Below this sentence is a listing; return exactly its lines from the one with "One camera frame follows, with" to the one with "Could you verify whether any wood block blue", both kept, and nothing more.
>>>
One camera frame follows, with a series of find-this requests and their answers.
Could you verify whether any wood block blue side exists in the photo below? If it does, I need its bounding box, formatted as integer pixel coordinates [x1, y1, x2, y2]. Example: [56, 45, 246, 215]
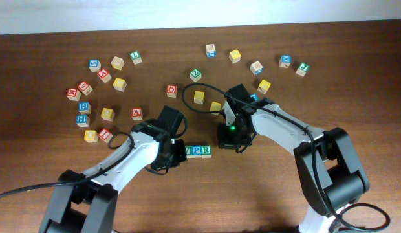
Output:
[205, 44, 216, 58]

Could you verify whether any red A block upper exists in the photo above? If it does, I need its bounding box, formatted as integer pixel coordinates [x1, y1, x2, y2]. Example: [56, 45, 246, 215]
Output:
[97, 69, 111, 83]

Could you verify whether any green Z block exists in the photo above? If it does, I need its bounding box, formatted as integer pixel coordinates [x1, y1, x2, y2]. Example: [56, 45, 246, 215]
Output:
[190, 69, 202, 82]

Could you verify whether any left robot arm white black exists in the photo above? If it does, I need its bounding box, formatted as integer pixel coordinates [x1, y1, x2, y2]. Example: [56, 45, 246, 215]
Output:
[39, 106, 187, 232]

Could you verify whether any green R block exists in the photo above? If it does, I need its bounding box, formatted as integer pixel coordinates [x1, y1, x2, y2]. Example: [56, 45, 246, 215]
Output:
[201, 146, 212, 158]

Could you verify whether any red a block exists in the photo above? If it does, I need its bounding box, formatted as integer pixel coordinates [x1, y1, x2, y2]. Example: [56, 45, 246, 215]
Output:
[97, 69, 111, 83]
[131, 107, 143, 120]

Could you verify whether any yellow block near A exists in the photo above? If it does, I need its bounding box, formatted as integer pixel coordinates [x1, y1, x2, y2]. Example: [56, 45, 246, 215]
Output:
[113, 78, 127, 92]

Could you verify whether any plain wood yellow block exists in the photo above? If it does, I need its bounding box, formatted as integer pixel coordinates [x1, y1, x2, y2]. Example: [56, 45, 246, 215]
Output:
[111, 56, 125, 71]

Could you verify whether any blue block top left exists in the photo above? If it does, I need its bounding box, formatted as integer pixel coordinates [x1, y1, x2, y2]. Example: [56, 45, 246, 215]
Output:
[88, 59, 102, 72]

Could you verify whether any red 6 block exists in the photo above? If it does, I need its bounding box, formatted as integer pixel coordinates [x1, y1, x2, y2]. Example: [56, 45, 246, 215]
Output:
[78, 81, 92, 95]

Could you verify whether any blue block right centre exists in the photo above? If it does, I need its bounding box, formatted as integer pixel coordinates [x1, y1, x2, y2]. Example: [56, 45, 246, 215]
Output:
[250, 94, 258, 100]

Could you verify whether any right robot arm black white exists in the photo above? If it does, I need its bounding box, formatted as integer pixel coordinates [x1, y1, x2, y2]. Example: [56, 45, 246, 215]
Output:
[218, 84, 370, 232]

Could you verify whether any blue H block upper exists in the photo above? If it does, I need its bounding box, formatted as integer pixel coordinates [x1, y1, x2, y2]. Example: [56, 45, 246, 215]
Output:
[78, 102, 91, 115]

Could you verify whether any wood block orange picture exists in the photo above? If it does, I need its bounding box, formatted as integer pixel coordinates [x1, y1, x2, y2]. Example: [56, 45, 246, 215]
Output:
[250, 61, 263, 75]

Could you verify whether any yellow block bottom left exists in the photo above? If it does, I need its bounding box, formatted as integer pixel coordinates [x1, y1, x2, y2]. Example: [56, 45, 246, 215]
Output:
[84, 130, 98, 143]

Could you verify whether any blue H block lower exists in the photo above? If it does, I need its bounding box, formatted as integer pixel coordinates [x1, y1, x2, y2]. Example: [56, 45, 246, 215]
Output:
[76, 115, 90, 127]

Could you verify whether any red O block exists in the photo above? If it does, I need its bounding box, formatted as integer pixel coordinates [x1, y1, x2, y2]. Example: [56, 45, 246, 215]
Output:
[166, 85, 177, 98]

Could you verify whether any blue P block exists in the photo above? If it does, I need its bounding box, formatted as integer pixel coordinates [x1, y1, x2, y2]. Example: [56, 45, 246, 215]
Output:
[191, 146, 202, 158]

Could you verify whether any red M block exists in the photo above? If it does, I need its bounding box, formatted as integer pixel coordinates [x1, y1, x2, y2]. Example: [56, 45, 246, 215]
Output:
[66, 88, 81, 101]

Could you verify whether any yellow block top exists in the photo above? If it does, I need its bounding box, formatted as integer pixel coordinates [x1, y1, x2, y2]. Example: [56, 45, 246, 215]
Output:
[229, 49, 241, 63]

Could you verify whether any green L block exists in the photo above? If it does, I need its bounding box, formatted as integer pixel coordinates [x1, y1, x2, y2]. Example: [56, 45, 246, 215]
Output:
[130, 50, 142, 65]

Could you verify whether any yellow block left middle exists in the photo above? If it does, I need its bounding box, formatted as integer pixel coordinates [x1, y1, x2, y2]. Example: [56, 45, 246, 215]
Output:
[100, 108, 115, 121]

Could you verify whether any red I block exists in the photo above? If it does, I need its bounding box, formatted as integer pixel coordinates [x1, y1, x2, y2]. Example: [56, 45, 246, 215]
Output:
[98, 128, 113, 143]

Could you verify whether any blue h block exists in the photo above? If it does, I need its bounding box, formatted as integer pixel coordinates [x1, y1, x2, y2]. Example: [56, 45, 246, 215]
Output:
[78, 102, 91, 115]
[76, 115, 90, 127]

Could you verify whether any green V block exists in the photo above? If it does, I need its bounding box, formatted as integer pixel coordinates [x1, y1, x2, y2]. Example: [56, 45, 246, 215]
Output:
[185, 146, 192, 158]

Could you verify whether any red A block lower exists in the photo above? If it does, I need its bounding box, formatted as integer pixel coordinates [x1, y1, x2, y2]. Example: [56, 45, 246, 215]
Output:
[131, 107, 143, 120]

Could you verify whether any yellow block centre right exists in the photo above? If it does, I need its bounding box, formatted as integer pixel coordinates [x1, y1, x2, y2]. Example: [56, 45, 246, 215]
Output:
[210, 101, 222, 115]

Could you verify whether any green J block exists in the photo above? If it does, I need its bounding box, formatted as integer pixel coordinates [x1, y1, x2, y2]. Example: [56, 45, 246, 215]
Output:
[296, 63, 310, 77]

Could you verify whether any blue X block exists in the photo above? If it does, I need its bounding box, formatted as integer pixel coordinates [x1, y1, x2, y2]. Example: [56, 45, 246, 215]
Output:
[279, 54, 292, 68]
<<<
>>>
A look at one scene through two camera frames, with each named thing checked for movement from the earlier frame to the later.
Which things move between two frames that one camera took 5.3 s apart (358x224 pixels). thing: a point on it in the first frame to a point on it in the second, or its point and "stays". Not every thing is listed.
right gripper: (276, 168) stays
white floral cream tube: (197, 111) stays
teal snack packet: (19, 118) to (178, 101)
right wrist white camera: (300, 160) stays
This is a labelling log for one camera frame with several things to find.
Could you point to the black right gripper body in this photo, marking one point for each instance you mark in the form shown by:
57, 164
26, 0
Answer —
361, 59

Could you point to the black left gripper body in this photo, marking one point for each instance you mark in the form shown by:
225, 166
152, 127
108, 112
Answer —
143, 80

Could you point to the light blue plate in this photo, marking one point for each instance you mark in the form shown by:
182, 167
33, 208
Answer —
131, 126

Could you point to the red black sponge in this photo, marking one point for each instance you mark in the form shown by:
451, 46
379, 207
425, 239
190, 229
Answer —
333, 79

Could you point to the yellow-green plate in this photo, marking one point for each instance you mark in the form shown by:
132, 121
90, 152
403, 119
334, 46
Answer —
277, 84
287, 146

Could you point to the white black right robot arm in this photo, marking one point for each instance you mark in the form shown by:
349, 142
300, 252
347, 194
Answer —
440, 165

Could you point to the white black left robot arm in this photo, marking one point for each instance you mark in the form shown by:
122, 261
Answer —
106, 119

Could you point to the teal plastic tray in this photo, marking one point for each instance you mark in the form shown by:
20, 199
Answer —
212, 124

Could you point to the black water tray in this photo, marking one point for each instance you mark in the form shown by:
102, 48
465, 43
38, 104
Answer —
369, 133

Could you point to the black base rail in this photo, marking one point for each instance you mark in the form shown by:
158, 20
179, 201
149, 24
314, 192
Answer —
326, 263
<<<
>>>
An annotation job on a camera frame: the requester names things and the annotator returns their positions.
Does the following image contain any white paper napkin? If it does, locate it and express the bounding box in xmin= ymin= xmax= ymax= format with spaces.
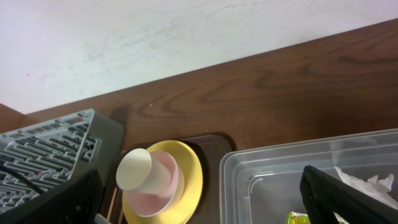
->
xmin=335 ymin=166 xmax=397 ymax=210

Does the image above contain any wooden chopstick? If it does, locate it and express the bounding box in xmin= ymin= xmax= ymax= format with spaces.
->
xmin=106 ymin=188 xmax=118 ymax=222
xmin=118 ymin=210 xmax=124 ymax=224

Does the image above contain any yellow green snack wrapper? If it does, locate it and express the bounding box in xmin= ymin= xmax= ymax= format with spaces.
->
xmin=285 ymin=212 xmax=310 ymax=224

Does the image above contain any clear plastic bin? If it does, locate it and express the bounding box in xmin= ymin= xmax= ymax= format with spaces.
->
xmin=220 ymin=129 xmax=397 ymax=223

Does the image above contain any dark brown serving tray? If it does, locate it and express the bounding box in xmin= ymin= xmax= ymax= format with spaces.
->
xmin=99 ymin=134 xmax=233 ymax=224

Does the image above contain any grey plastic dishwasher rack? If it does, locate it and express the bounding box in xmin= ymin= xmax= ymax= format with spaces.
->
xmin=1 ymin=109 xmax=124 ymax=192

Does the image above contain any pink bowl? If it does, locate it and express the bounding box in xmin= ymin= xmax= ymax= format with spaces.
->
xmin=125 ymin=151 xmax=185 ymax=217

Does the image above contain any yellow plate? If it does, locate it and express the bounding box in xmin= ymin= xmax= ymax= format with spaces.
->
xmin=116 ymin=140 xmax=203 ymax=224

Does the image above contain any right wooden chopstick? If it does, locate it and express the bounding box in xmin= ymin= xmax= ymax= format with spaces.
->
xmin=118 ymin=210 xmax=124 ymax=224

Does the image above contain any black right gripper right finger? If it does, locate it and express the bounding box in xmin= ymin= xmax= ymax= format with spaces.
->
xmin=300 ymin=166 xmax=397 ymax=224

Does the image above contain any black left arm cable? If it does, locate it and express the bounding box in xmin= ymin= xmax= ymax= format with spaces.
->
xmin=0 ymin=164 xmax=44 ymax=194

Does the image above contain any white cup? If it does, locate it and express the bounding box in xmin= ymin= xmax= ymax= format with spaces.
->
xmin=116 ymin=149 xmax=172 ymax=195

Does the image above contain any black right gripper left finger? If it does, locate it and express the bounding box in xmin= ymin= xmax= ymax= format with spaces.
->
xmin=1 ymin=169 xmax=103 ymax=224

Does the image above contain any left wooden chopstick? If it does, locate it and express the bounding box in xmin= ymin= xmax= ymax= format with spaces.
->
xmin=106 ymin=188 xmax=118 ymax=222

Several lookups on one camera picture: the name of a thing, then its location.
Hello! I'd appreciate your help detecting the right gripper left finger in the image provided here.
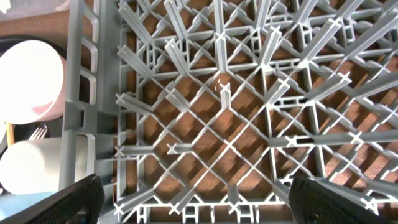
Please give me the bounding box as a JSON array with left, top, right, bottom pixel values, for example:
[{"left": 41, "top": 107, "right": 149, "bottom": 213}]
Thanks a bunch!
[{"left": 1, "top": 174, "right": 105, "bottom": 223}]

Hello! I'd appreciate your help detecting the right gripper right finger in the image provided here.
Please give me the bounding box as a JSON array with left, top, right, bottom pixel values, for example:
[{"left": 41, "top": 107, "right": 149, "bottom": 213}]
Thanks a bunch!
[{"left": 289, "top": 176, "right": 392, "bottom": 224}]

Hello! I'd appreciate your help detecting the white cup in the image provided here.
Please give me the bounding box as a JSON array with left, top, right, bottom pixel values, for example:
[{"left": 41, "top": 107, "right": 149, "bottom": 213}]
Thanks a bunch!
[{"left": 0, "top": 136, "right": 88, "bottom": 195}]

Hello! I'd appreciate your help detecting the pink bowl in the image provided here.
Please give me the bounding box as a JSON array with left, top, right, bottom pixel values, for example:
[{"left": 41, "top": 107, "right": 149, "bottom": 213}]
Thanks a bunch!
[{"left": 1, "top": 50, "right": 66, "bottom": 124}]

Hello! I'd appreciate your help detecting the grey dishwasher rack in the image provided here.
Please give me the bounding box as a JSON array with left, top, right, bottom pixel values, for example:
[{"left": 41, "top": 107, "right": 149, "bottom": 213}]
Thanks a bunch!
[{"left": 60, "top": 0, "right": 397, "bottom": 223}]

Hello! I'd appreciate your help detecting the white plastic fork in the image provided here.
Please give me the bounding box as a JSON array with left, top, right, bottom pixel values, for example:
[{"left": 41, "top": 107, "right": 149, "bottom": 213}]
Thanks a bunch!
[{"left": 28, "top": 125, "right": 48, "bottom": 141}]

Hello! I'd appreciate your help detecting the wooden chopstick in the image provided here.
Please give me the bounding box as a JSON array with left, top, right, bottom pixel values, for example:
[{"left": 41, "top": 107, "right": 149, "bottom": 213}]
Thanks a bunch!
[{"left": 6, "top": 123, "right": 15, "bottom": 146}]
<<<
→ Problem solution
One camera frame follows, with a series of find-this requests and their answers.
Could you verify whether any wood block blue side exists in the photo below? If it does, I need its bounding box, formatted as integer pixel coordinates [x1, y1, x2, y2]. Example: [56, 45, 246, 215]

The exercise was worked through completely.